Pour sa part, Céline Exquis déclare que « globalement, le public a été réceptif à notre action. Beaucoup ont accepté de prendre nos affiches dans les trains et les gares. Mais le fait qu’il y ait eu des gens qui ont refusé d’en recevoir montre qu’on a encore du travail à faire pour briser les stéréotypes et en finir avec le racisme  dans notre société ». « Pour réaliser l’intégration, nous devons vraiment lutter contre le racisme et la discrimination. C’est indispensable » analyse quant à elle Esther Waeber-Kalbermatten. A y regarder de plus près, les migrants partagent ce souhait, mais beaucoup ne croient pas à sa concrétisation.

« Nous voulons vraiment des actes concrets de la part des autorités »

Pendant que les officiels font leur discours à Viège, le sujet suscite des réactions de toutes parts. « La scène à laquelle nous assistons est un pur folklore. Ce n’est pas avec un train, fut-il rempli de représentants des autorités, qu’on va nous faire croire qu’on lutte contre le racisme » lance Cheick O. réfugié somalien vivant à Sierre. Même réaction pessimiste de la part des migrants qui, nombreux, ont fait le déplacement lors de l’arrêt du train à la gare de Viège. « On a tellement vu d’actes racistes dans cette partie du Valais que personne ne peut venir nous duper. Beaucoup de Hauts-Valaisans ont des préjugés sur les étrangers et ce n’est pas un train qui va les faire changer d’avis » déclare Mader K. réfugié érythréen.  « Nous voulons vraiment des actes concrets de la part des autorités » affirme Christian, requérant d’asile. Et de poursuivre : « Le jour où les Valaisans arrêteront de penser qu’à chaque fois qu’un homme d’origine africaine veut se marier avec une Suissesse c’est uniquement aux fins d’obtenir un titre de séjour, le jour où la police cessera d’arrêter les Africains à la gare en pensant qu’ils sont tous des dealers,  alors c’est seulement à ce moment-là qu’on pourra dire que les préjugés racistes auront  réellement diminués ».

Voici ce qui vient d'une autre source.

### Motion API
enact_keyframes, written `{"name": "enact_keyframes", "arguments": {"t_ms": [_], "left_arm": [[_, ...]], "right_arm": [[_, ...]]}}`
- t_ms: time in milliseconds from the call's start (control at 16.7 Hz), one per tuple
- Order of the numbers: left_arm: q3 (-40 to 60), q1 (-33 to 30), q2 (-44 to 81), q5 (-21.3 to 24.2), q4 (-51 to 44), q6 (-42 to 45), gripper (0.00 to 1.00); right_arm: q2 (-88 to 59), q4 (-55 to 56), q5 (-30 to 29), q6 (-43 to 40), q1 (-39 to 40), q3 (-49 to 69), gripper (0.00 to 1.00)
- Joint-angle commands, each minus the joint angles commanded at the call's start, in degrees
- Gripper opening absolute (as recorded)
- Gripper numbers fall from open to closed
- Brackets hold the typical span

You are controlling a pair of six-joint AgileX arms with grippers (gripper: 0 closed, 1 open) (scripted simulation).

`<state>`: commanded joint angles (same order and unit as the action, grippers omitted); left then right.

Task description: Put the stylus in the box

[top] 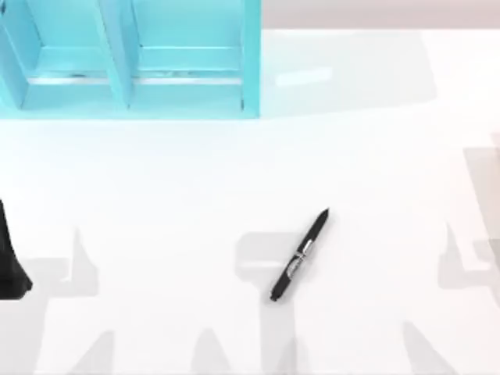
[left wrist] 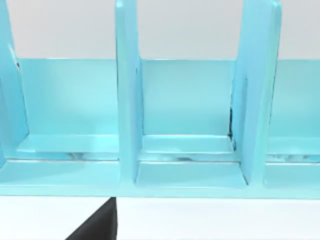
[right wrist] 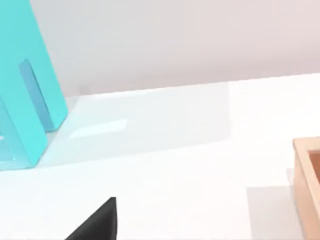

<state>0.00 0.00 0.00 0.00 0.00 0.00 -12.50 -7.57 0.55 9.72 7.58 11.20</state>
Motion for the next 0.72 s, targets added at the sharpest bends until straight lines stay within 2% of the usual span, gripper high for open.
{"name": "enact_keyframes", "arguments": {"t_ms": [240,720], "left_arm": [[0.00,0.00,0.00,0.00,0.00,0.00,1.00],[0.00,0.00,0.00,0.00,0.00,0.00,1.00]], "right_arm": [[-19.13,-10.12,0.03,12.51,8.30,15.32,1.00],[-67.14,-34.49,-0.04,40.22,23.02,52.21,1.00]]}}
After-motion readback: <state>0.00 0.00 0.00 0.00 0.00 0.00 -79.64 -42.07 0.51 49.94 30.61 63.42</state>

Pour l’heure, Céline Maye, déléguée à l’intégration à Sion, se veut rassurante : « il faut entreprendre beaucoup d’actions différentes pour lutter contre le racisme ; le train spécial d’aujourd’hui est un événement parmi d’autres. Tout ne peut pas changer d’un seul coup. J’exhorte les uns et les autres à garder espoir et la lutte contre le racisme sera un succès ».